PROBLEM TO WORK ON:
Reproduce precisely the lines of the listing below, starting with the line that contains "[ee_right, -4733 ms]" and stopping after the line that contains "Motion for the"; include nothing else.

SUPPLIED DATA:
—————

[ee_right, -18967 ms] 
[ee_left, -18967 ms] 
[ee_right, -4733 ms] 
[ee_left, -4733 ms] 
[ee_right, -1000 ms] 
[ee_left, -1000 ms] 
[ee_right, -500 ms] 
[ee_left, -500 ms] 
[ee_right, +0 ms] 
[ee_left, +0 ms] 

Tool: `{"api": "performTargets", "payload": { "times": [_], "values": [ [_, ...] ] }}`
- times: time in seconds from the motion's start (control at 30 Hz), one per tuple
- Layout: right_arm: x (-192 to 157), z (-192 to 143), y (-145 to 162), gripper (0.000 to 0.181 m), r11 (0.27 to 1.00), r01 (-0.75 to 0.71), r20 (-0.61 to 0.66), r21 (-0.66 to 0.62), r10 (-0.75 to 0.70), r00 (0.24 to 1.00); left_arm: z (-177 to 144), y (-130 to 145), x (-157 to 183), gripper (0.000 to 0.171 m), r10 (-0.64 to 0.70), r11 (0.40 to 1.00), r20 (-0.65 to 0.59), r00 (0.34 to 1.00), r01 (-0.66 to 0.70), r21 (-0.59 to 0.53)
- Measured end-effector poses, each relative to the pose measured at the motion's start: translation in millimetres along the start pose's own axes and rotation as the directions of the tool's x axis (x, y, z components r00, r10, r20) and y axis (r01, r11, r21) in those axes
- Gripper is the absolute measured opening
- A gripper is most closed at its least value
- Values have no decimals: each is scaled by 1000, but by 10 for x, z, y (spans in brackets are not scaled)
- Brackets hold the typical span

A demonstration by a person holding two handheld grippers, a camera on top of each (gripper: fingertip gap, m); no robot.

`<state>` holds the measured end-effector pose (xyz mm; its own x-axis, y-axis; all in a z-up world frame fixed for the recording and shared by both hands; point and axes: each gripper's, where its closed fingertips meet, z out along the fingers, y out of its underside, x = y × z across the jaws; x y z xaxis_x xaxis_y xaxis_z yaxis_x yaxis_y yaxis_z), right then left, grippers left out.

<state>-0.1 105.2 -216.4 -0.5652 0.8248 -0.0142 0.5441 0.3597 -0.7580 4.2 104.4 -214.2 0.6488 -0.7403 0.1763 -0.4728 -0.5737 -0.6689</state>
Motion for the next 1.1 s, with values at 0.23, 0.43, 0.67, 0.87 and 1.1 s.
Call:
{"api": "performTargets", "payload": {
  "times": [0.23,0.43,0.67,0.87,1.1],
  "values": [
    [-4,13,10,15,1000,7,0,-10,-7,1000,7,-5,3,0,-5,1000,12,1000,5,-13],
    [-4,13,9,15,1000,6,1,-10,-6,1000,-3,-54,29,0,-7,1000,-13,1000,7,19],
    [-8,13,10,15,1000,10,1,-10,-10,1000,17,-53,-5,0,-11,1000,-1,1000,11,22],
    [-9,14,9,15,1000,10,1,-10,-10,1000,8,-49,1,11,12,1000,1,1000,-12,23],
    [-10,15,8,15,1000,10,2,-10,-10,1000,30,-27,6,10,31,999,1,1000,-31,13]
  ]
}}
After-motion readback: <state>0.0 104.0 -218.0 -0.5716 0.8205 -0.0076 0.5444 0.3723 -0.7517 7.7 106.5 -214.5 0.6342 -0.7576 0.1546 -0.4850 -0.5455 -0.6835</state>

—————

RESPONSE BOX:
[ee_right, -4733 ms] 
[ee_left, -4733 ms] 
[ee_right, -1000 ms] 
[ee_left, -1000 ms] 
[ee_right, -500 ms] 
[ee_left, -500 ms] 
[ee_right, +0 ms] 
[ee_left, +0 ms] 

Tool: `{"api": "performTargets", "payload": { "times": [_], "values": [ [_, ...] ] }}`
- times: time in seconds from the motion's start (control at 30 Hz), one per tuple
- Layout: right_arm: x (-192 to 157), z (-192 to 143), y (-145 to 162), gripper (0.000 to 0.181 m), r11 (0.27 to 1.00), r01 (-0.75 to 0.71), r20 (-0.61 to 0.66), r21 (-0.66 to 0.62), r10 (-0.75 to 0.70), r00 (0.24 to 1.00); left_arm: z (-177 to 144), y (-130 to 145), x (-157 to 183), gripper (0.000 to 0.171 m), r10 (-0.64 to 0.70), r11 (0.40 to 1.00), r20 (-0.65 to 0.59), r00 (0.34 to 1.00), r01 (-0.66 to 0.70), r21 (-0.59 to 0.53)
- Measured end-effector poses, each relative to the pose measured at the motion's start: translation in millimetres along the start pose's own axes and rotation as the directions of the tool's x axis (x, y, z components r00, r10, r20) and y axis (r01, r11, r21) in those axes
- Gripper is the absolute measured opening
- A gripper is most closed at its least value
- Values have no decimals: each is scaled by 1000, but by 10 for x, z, y (spans in brackets are not scaled)
- Brackets hold the typical span

A demonstration by a person holding two handheld grippers, a camera on top of each (gripper: fingertip gap, m); no robot.

`<state>` holds the measured end-effector pose (xyz mm; its own x-axis, y-axis; all in a z-up world frame fixed for the recording and shared by both hands; point and axes: each gripper's, where its closed fingertips meet, z out along the fingers, y out of its underside, x = y × z across the jaws; x y z xaxis_x xaxis_y xaxis_z yaxis_x yaxis_y yaxis_z), right then left, grippers left out.

<state>-0.1 105.2 -216.4 -0.5652 0.8248 -0.0142 0.5441 0.3597 -0.7580 4.2 104.4 -214.2 0.6488 -0.7403 0.1763 -0.4728 -0.5737 -0.6689</state>
Motion for the next 1.1 s, with values at 0.23, 0.43, 0.67, 0.87 and 1.1 s.

No more is needed to finish this exercise.